Unlike the support for external log devices in ext3, jfs, reiserfs, XFS, and
the special real-time device in XFS all data and metadata may be spread over a
potentially large number of block devices, and not just one (or two)


== Requirements ==

We want a scheme to support these complex filesystem topologies in way
that is

 a) easy to setup and non-fragile for the users
 b) scalable to a large number of disks in the system
 c) recoverable without requiring user space running first
 d) generic enough to work for multiple filesystems or other consumers

Requirement a) means that a multiple-device filesystem should be mountable
by a simple fstab entry (UUID/LABEL or some other cookie) which continues
to work when the filesystem topology changes.

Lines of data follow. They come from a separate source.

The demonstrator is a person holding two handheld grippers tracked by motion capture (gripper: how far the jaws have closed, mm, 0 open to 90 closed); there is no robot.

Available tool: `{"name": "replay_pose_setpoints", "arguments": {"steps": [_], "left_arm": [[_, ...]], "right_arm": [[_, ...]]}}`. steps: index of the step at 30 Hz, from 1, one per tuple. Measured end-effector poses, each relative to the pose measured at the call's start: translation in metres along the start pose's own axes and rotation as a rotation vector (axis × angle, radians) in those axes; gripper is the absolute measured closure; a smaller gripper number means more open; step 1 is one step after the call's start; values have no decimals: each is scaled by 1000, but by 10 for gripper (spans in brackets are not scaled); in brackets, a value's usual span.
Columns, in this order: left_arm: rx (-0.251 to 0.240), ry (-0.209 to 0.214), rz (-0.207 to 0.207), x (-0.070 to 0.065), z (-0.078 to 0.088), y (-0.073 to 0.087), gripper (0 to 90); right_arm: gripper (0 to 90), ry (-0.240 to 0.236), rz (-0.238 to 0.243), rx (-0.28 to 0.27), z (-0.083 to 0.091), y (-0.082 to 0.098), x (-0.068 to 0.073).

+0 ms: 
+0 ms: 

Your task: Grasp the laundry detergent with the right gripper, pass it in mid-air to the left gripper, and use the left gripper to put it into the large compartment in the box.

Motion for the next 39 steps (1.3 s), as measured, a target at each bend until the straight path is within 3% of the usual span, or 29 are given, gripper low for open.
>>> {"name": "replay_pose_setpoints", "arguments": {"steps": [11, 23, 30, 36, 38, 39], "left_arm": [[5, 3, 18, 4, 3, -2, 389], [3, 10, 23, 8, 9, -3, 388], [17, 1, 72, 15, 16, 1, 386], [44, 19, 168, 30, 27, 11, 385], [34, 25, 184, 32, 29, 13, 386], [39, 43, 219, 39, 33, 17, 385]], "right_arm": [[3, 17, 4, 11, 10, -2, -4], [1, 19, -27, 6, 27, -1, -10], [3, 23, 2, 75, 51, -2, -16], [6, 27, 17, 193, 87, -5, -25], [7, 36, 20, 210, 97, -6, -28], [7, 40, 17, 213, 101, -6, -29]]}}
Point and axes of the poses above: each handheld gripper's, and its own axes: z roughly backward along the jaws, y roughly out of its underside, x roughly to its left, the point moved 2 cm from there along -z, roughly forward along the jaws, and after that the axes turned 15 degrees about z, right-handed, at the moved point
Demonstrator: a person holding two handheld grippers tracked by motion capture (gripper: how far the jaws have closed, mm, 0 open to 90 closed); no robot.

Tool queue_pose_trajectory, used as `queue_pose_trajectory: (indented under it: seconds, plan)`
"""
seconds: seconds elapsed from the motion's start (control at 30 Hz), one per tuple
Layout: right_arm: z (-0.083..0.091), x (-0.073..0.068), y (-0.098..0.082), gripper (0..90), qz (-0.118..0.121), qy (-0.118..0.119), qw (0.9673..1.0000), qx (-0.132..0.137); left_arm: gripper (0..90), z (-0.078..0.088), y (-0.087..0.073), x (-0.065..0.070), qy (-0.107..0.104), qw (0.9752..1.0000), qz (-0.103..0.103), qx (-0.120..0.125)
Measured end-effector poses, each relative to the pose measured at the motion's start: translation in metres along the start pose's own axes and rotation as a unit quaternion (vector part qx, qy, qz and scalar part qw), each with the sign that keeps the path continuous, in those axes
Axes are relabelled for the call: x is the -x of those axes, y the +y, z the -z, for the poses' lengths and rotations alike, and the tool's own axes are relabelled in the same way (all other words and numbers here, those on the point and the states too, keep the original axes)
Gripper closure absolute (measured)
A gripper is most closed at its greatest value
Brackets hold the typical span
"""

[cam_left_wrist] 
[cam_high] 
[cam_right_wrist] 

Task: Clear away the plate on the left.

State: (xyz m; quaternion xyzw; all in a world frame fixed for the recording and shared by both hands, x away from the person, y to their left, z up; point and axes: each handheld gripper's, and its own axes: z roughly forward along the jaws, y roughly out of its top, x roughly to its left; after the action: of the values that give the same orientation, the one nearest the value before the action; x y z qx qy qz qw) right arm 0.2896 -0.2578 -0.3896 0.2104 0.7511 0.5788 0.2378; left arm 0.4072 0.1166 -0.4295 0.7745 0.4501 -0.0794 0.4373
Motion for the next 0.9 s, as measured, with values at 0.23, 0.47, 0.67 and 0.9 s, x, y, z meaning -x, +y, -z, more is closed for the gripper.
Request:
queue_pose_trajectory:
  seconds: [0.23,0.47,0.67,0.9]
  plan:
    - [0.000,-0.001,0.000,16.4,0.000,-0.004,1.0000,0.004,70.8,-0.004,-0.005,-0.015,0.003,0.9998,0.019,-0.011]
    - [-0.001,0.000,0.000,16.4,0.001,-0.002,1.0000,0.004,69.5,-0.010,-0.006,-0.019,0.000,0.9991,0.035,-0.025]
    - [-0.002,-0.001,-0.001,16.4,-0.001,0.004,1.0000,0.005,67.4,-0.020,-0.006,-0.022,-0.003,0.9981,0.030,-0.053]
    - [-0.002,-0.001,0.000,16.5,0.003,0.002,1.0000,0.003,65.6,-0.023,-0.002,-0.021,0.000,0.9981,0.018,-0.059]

Requirement b) implies we must not do a scan over all available block devices
in large systems, but use an event-based callout on detection of new block
devices.

Requirement c) means there must be some version to add devices to a filesystem
by kernel command lines, even if this is not the default way, and might require
additional knowledge from the user / system administrator.

Requirement d) means that we should not implement this mechanism inside a
single filesystem.


== Prior art ==

* External log and realtime volume

The most common way to specify the external log device and the XFS real time
device is to have a mount option that contains the path to the block special
device for it.  This variant means a mount option is always required, and
requires the device name doesn't change, which is enough with udev-generated
unique device names (/dev/disk/by-{label,uuid}).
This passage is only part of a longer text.